Talk about your interview process? Recently, you tweeted pictures of you conducting interviews in Central Park.
I am working with a studio in New York to produce this podcast. As I mentioned above, the main component of the podcast would be conversations with professors. I make 30-minute phone calls with professors in the studio and then review the recordings to select the parts that would work well in the actual podcast. Meanwhile, I am also conducting street interviews in a few locations in New York (Shakespeare in the Park line in Central Park, Time Square, Columbia University campus, etc.).
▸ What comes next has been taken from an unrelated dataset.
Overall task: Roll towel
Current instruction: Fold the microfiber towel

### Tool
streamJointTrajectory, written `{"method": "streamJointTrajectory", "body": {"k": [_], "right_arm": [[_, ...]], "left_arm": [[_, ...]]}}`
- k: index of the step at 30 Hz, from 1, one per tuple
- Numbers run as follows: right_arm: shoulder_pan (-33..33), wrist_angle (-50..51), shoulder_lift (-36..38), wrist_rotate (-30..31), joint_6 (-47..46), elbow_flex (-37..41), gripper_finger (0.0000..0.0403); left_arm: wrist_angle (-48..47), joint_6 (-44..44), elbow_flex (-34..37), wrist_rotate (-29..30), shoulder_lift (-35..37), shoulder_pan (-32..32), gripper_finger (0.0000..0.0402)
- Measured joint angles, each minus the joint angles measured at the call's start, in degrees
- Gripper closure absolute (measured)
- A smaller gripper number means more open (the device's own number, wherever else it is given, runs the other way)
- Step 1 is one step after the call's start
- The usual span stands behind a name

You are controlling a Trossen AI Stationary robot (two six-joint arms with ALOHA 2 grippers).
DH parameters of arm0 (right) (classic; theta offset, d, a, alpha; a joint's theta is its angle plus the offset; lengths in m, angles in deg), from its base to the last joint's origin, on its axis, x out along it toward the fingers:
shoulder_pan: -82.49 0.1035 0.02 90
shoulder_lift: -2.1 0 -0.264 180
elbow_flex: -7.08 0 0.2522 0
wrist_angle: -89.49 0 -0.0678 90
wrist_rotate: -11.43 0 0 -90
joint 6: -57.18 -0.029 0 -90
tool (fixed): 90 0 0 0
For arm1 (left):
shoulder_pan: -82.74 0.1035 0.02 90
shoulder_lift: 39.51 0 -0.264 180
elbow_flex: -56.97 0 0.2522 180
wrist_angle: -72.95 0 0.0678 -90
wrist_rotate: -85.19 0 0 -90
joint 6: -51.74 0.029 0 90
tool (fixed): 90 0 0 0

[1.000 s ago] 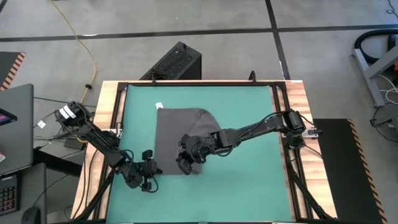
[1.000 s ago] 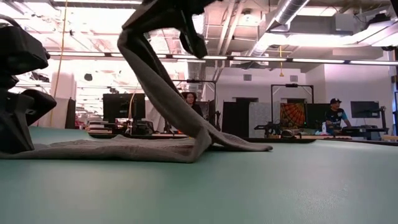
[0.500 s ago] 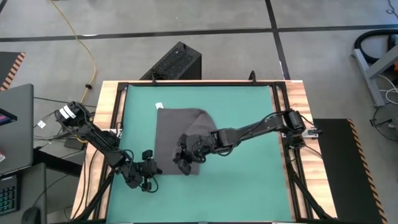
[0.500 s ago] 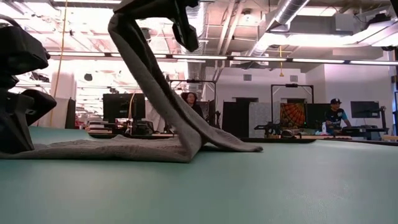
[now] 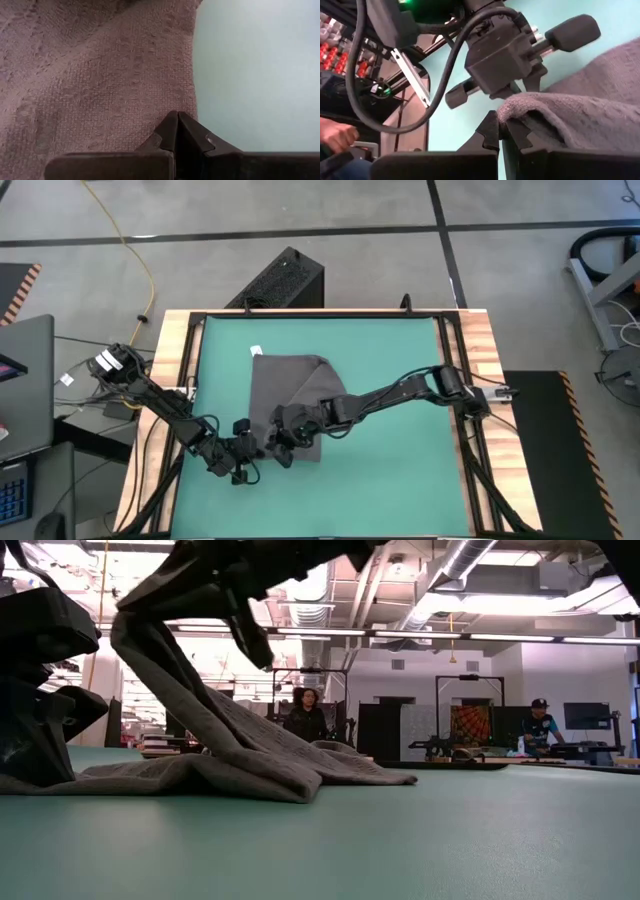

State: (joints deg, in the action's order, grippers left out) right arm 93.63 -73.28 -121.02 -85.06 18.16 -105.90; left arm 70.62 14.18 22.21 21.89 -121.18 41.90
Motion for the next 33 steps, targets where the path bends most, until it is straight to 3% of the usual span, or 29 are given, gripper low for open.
{"method": "streamJointTrajectory", "body": {"k": [9, 17, 23, 33], "right_arm": [[-1.2, 5.6, -6.9, -5.3, 1.9, -7.6, 0.0386], [-1.2, 9.7, -8.4, -5.8, 2.0, -8.2, 0.0386], [-0.8, 9.9, -8.4, -7.1, 4.8, -8.2, 0.0386], [0.3, 11.0, -5.1, -8.2, 6.3, -8.3, 0.0386]], "left_arm": [[-0.5, -1.7, -0.6, -3.2, 0.9, -0.1, 0.0401], [-6.6, -2.1, -1.8, -8.4, 6.6, -0.6, 0.0401], [-11.4, -2.1, -1.8, -7.1, 10.6, -1.3, 0.0401], [-11.6, 0.2, -1.3, -4.8, 8.8, -1.0, 0.0402]]}}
I would try to find some interesting clips in those interviews and “splice” them into the episodes.
What are literary works will you cover?
This season, I am covering Shakespeare’s Macbeth, Plato’s Apology of Socrates, and the Book of Genesis.
Any featured guests?
Re-Readings will feature several college professors and students:
Yale University Professor, Steven Smith
Princeton University Professor, Alexander Nehamas
University of Chicago Professor, David Bevington
Harvard English Ph.D. student and former US Army Aviation Officer, Nick Utzig
I am scheduled to interview Professor Katja Vogt of Columbia and Professor Paul Kahn of Yale in early August. I am looking to conduct nine interviews in total, so I am still working on inviting other professors to the show.
The first episode of Re-Reading launches September 4, 2019. We can't wait to tune in.